___ DATA LISTING ___

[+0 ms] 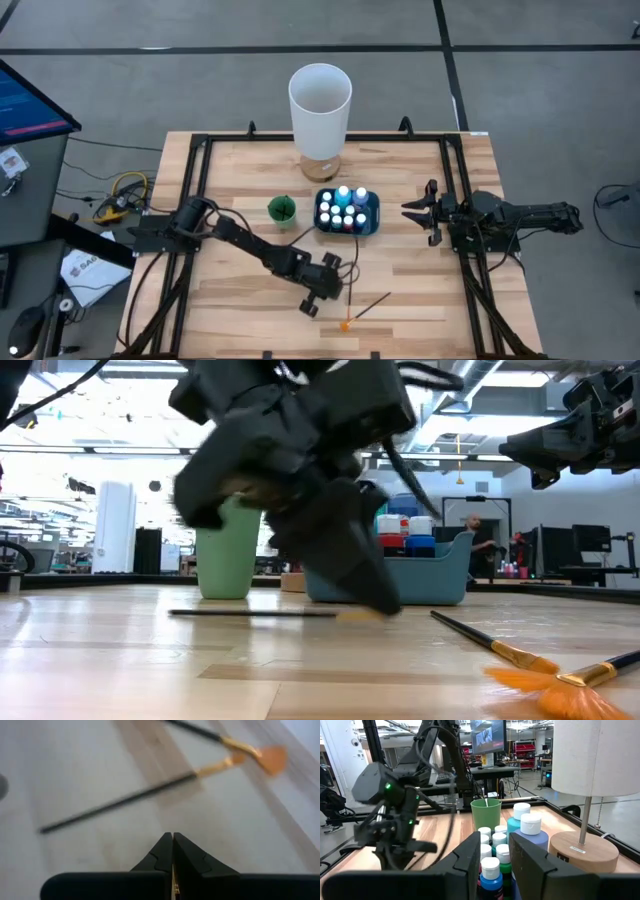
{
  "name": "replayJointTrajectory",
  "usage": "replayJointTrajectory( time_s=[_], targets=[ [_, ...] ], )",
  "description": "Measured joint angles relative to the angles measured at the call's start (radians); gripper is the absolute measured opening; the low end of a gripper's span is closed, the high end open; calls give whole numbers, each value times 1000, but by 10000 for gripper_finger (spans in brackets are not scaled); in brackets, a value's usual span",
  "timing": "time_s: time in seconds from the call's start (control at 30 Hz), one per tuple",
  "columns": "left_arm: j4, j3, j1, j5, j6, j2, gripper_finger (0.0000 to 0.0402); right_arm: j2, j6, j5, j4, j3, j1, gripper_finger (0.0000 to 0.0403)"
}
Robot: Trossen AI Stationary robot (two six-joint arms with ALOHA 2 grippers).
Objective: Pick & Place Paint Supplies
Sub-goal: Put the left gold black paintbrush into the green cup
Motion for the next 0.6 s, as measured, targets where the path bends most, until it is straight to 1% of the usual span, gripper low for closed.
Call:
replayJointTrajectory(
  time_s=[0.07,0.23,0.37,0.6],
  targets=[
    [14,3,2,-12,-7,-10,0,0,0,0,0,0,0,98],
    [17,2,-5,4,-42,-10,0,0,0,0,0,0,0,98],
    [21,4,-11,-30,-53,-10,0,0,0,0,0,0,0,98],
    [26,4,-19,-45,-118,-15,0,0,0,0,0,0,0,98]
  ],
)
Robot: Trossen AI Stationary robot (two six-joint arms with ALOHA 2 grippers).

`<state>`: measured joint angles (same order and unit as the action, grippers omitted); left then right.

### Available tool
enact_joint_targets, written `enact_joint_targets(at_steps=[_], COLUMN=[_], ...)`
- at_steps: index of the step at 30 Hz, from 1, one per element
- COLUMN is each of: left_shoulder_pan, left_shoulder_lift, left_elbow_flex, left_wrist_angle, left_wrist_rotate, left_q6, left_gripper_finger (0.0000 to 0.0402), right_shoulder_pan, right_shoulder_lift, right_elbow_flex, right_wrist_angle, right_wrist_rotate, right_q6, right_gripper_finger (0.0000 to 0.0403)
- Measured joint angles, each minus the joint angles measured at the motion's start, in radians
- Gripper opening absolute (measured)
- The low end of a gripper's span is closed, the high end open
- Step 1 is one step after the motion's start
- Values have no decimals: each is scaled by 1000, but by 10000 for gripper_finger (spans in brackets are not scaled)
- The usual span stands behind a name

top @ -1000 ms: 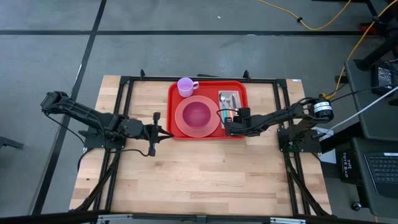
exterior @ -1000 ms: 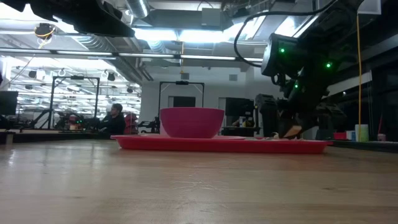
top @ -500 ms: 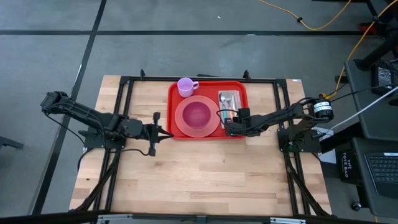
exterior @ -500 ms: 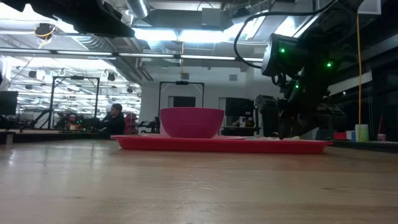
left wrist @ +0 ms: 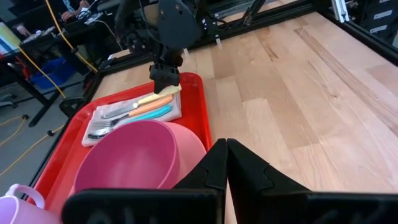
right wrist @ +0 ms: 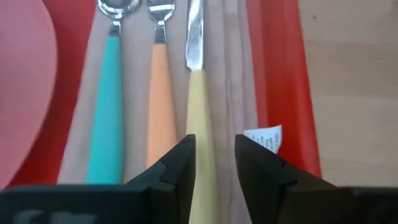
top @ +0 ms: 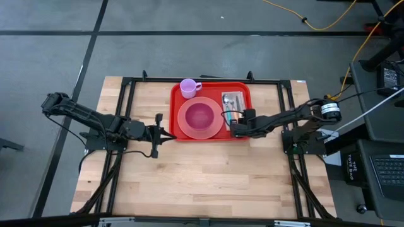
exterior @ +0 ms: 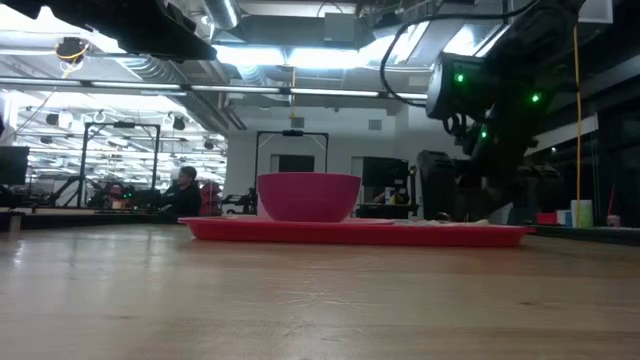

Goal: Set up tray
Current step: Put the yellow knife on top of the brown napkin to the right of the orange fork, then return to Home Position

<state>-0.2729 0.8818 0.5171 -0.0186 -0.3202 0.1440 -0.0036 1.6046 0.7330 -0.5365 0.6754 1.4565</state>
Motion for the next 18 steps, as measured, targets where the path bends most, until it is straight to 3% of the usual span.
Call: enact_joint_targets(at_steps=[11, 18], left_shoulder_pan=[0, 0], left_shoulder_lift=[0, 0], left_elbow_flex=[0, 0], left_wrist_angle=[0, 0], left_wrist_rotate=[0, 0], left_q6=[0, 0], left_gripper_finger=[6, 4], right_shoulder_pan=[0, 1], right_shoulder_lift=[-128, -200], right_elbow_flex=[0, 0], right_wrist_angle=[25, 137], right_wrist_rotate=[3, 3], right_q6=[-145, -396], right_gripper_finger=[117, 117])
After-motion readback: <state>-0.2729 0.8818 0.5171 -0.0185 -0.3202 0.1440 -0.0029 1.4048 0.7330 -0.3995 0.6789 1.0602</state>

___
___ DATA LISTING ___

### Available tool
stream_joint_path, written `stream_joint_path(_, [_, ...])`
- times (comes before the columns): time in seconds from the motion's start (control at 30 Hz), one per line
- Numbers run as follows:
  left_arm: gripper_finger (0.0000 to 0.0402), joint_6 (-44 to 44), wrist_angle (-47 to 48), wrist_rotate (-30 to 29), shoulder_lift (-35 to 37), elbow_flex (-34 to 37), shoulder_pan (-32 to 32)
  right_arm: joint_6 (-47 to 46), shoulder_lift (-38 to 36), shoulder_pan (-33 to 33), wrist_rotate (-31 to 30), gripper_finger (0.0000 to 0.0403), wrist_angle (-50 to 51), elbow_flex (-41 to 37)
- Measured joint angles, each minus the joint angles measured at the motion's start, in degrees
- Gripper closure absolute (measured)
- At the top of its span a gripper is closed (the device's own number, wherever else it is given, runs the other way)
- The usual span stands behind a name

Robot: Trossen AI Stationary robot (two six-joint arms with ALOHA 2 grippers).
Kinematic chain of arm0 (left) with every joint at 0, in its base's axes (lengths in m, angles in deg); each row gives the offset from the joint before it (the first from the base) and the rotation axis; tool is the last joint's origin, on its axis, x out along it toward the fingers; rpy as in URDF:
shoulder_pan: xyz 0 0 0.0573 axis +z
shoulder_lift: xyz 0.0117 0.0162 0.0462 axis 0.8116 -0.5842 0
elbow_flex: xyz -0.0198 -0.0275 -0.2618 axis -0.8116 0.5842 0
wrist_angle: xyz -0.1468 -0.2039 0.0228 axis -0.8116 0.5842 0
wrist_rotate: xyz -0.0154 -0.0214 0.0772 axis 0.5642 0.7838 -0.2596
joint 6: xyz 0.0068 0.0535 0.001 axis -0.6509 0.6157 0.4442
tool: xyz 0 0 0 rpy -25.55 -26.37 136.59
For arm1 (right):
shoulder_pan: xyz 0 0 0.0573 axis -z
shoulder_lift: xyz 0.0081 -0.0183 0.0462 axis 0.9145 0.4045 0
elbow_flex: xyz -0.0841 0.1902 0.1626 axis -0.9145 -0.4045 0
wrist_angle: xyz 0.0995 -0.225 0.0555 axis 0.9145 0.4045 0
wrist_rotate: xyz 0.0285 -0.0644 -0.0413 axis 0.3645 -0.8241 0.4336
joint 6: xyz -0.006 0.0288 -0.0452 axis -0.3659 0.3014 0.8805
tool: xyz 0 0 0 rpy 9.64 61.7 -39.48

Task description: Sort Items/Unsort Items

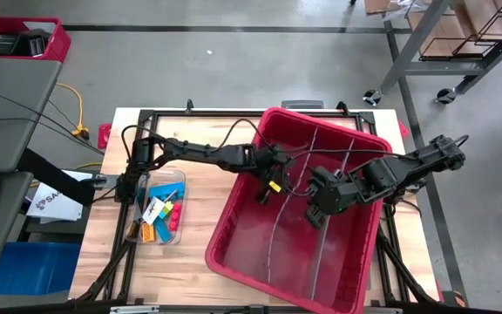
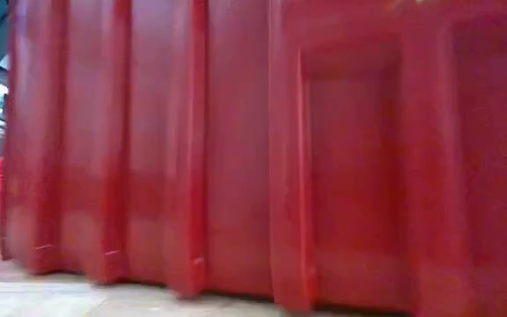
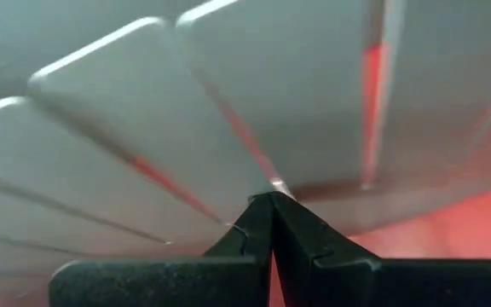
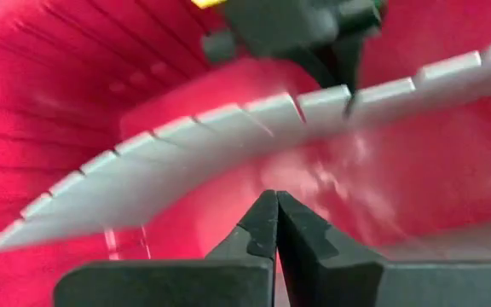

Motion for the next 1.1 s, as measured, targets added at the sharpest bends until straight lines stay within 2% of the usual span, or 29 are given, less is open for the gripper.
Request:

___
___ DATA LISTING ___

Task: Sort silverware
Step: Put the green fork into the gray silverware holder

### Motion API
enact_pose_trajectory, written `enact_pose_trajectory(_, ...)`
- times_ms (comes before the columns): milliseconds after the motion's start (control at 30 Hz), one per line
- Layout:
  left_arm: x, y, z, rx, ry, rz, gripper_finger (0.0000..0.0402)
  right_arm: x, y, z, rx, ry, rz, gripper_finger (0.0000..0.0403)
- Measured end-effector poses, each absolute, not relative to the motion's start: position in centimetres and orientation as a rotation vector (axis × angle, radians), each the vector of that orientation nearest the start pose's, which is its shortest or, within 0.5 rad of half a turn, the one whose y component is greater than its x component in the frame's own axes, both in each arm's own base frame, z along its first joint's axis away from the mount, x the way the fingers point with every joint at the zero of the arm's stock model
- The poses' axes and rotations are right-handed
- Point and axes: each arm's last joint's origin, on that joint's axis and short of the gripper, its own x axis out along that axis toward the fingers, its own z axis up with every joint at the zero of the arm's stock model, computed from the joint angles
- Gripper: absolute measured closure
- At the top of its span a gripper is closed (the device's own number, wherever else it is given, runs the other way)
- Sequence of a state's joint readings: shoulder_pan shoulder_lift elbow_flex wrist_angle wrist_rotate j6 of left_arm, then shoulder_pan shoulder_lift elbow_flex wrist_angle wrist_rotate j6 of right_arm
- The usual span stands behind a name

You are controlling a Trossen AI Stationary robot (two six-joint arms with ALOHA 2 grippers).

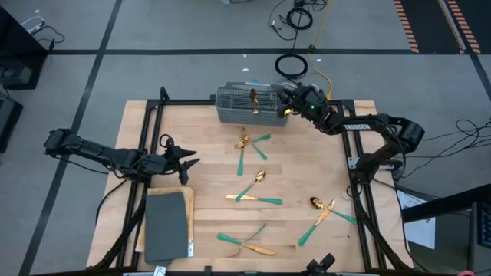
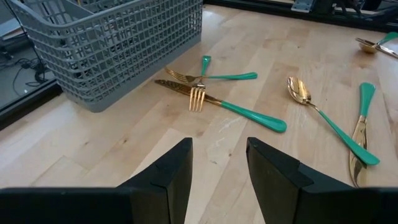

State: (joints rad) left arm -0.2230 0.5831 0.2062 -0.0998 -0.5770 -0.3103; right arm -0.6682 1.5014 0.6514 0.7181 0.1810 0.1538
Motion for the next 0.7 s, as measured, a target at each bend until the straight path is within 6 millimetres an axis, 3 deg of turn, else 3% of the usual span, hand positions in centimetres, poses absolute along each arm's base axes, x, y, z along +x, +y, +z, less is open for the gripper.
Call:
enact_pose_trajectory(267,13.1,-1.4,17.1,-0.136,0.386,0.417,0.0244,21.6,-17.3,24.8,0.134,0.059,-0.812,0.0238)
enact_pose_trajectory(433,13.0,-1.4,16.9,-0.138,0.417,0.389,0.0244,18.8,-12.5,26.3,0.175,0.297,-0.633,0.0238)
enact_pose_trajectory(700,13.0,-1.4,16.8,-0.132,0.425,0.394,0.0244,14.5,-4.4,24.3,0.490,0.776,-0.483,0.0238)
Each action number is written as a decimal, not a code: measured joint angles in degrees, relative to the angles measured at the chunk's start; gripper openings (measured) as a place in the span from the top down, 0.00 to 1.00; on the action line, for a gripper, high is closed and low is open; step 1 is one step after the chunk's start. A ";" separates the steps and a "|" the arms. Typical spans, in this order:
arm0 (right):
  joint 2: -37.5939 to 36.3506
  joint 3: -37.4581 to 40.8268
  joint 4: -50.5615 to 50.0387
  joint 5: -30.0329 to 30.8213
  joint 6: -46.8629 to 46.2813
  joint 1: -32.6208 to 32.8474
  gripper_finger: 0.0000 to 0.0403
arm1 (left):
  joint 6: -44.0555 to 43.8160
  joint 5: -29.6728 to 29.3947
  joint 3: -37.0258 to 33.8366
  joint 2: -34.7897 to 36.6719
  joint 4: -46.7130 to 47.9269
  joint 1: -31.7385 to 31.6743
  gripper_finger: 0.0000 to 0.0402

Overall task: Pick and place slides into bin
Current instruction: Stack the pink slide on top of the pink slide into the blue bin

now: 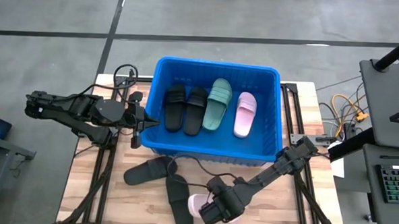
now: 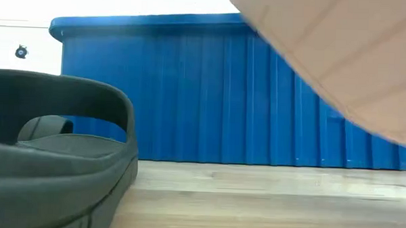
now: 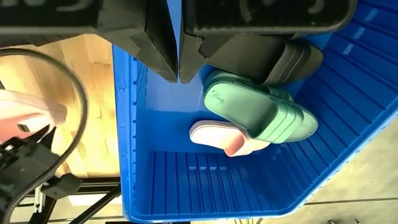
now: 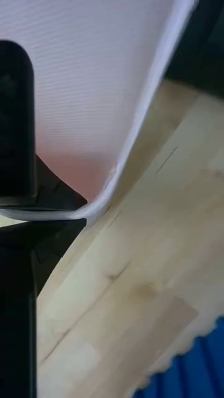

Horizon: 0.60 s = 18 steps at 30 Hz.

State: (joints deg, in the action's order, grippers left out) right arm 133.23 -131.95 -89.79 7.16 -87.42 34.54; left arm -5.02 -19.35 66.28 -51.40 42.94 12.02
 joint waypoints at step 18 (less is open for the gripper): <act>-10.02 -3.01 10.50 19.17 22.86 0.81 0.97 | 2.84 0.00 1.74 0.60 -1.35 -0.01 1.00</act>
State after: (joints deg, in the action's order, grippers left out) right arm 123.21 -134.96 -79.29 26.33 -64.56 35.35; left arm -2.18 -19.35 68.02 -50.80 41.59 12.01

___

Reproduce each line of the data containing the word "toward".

RESULT OF THE EXERCISE
Kinematic chain of arm0 (left) with every joint at 0, in its base's axes (lengths in m, angles in deg); each row gives the offset from the joint before it (the first from the base) and the rotation axis; tool is the last joint's origin, on its axis, x out along it toward the fingers; rpy as in URDF:
- Point and axes: each arm's last joint's origin, on that joint's axis and short of the gripper, its own x axis out along that axis toward the fingers, its own z axis up with every joint at the zero of the arm's stock model, computed from the joint angles

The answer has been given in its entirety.